> _WHAT IS NEEDED_
Set down exactly, from the records below, the line with "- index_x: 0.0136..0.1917" through the line with "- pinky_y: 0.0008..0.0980", and nothing else.

> _RECORD EXCERPTS_
★ ★ ★ ★

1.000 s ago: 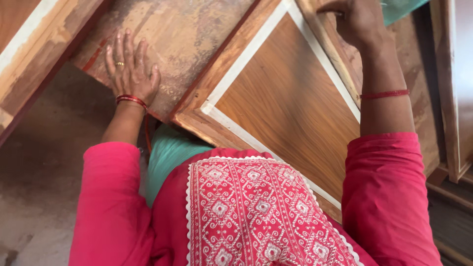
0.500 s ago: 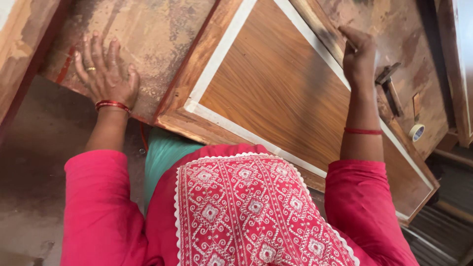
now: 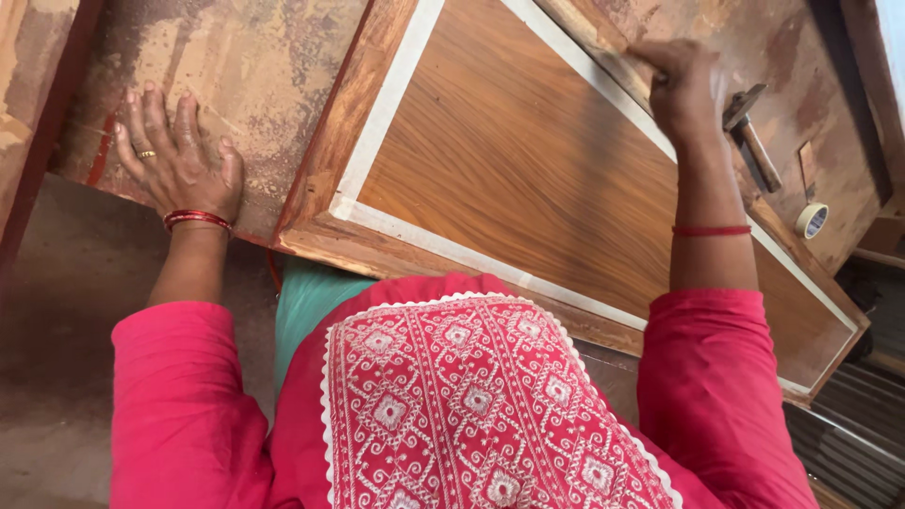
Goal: The person scoops a brown paste from a bucket using a small rectangular tool and applies it to the edges and corners of a wooden door frame. The person then smooths the paste along the frame's surface.
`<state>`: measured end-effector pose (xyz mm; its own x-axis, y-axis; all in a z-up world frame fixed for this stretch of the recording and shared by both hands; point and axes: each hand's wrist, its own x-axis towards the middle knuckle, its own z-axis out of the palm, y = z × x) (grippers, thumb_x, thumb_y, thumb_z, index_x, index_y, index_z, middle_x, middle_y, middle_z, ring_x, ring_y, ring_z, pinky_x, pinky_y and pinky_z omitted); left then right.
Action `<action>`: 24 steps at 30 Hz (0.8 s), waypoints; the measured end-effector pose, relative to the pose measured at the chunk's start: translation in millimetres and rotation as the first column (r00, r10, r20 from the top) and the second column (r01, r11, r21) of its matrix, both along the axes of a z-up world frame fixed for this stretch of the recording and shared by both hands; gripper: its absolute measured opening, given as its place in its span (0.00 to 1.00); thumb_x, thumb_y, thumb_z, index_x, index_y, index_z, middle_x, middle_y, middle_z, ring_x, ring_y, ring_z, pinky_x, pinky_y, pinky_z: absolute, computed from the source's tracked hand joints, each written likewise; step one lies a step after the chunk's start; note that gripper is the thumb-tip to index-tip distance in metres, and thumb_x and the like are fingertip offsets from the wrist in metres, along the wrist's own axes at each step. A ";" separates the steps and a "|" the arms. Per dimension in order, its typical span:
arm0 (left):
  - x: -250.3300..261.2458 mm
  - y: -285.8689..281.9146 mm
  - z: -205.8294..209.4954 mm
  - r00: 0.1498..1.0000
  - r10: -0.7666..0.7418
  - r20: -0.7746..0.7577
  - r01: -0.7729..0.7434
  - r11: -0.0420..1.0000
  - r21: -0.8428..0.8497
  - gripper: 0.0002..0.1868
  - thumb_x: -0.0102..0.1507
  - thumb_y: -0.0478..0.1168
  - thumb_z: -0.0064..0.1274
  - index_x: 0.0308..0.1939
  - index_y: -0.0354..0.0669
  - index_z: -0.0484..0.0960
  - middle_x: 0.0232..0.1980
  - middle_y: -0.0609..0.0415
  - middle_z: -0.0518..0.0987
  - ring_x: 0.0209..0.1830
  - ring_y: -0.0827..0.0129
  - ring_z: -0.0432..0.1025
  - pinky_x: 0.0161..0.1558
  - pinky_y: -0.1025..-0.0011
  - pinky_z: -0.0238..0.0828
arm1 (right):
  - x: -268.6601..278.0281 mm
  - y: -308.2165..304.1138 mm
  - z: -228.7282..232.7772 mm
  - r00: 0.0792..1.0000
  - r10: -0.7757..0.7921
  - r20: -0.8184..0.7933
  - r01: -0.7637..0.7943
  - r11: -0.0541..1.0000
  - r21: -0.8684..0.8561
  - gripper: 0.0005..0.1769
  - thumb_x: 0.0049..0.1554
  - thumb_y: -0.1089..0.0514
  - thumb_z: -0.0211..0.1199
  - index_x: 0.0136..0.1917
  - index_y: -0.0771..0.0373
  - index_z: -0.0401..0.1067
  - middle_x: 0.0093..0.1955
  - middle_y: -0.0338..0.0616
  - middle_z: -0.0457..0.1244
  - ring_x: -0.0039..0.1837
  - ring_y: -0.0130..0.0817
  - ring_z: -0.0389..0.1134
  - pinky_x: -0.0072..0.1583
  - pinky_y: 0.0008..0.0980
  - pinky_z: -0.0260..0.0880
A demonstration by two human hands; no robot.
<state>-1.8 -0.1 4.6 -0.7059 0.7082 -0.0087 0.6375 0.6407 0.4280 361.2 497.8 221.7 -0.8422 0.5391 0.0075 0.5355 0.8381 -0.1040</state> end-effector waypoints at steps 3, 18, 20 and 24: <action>0.7 -1.1 1.1 0.999 -0.020 -0.025 0.020 1.000 0.019 0.29 0.67 0.44 0.52 0.72 0.41 0.70 0.84 0.42 0.55 0.87 0.49 0.41 0.83 0.41 0.33 | -15.9 5.6 0.6 0.988 0.088 -0.126 -0.091 0.996 -0.015 0.26 0.58 0.79 0.57 0.60 0.57 0.82 0.62 0.46 0.72 0.62 0.45 0.71 0.63 0.39 0.72; 125.4 -2.6 -58.0 0.545 -0.031 0.838 -0.835 -0.107 0.539 0.32 0.73 0.53 0.40 0.74 0.37 0.66 0.77 0.40 0.63 0.78 0.50 0.59 0.78 0.50 0.55 | 38.9 45.4 5.8 0.994 0.088 -0.068 -0.100 0.974 -0.205 0.29 0.62 0.76 0.55 0.62 0.47 0.82 0.60 0.40 0.71 0.60 0.40 0.73 0.59 0.37 0.72; 168.2 8.9 -82.1 0.410 -0.304 0.860 -0.911 -0.173 0.373 0.35 0.74 0.57 0.34 0.75 0.32 0.65 0.76 0.40 0.65 0.76 0.52 0.62 0.78 0.54 0.58 | 40.3 52.1 -11.5 0.954 0.130 -0.271 -0.187 0.962 -0.199 0.31 0.59 0.78 0.56 0.65 0.49 0.81 0.64 0.41 0.71 0.64 0.41 0.73 0.61 0.36 0.72; 200.5 19.9 -108.0 0.325 -0.295 0.898 -0.943 -0.180 0.281 0.36 0.71 0.60 0.27 0.72 0.35 0.65 0.73 0.38 0.65 0.73 0.48 0.64 0.74 0.51 0.62 | 33.4 54.2 -39.8 0.902 0.331 -0.276 -0.355 0.934 -0.041 0.33 0.51 0.79 0.55 0.64 0.58 0.80 0.66 0.47 0.70 0.67 0.48 0.70 0.65 0.41 0.68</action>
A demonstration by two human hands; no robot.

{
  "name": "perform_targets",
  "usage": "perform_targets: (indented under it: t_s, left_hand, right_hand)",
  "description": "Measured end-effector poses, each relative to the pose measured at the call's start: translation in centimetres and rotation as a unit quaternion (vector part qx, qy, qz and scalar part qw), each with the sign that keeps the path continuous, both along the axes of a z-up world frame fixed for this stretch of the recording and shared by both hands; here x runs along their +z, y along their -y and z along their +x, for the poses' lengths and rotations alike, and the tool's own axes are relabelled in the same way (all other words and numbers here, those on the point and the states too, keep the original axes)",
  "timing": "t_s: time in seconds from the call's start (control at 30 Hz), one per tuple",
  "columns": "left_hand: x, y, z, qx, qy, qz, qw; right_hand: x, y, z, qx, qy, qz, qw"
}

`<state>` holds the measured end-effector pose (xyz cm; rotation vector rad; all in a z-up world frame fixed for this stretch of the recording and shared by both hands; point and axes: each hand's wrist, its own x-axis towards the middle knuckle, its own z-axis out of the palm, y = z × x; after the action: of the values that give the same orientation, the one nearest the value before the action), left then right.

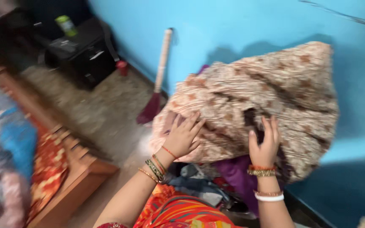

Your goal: The person folds several blankets and pillows by hand, stacks them on a chair, and then spreads a large brown floral blanket across the bed surface, tucking it in near the headboard and smoothing it out. They finish by bundling a light green mesh mosquito net on top of the bed.

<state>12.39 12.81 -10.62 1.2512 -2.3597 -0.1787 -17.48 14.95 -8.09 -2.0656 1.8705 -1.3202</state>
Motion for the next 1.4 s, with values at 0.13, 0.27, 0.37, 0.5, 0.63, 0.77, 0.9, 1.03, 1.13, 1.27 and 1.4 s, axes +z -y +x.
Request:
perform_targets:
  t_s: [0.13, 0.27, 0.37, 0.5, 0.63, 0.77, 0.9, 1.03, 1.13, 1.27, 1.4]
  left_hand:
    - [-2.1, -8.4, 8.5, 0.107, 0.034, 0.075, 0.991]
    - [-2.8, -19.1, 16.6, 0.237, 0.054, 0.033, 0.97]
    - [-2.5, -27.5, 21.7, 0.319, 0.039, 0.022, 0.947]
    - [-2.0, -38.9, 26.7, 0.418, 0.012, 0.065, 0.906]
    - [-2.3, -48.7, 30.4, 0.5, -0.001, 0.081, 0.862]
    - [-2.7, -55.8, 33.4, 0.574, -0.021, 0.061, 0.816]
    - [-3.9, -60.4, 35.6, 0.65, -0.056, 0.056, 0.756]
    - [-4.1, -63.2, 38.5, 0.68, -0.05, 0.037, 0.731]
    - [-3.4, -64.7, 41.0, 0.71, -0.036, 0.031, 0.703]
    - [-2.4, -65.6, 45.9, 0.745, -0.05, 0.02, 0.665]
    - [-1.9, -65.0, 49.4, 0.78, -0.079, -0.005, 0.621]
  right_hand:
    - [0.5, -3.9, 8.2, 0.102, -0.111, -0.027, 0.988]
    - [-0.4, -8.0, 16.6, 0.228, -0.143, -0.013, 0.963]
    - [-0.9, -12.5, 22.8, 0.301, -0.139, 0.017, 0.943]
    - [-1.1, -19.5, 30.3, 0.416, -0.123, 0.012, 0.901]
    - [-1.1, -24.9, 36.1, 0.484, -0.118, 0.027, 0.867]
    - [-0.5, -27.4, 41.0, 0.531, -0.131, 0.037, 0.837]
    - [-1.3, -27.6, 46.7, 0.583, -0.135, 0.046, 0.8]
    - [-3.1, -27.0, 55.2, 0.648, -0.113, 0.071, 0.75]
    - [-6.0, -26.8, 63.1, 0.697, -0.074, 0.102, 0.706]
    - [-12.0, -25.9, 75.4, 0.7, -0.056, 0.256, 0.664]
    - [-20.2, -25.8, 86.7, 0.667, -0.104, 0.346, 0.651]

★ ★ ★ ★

> _EXERCISE RESULT_
  - index_x: 0.0136..0.1917
  - index_y: -0.0771..0.0373
  - index_z: -0.0401..0.1067
  - middle_x: 0.0093..0.1955
  - middle_y: -0.0338..0.0616
  - middle_z: -0.0457..0.1244
  - ring_x: -0.0039..0.1837
  - ring_y: -0.0130..0.0817
  - ring_z: -0.0389..0.1134
  - pinky_x: -0.0072..0.1583
  - pinky_y: 0.0008..0.0980

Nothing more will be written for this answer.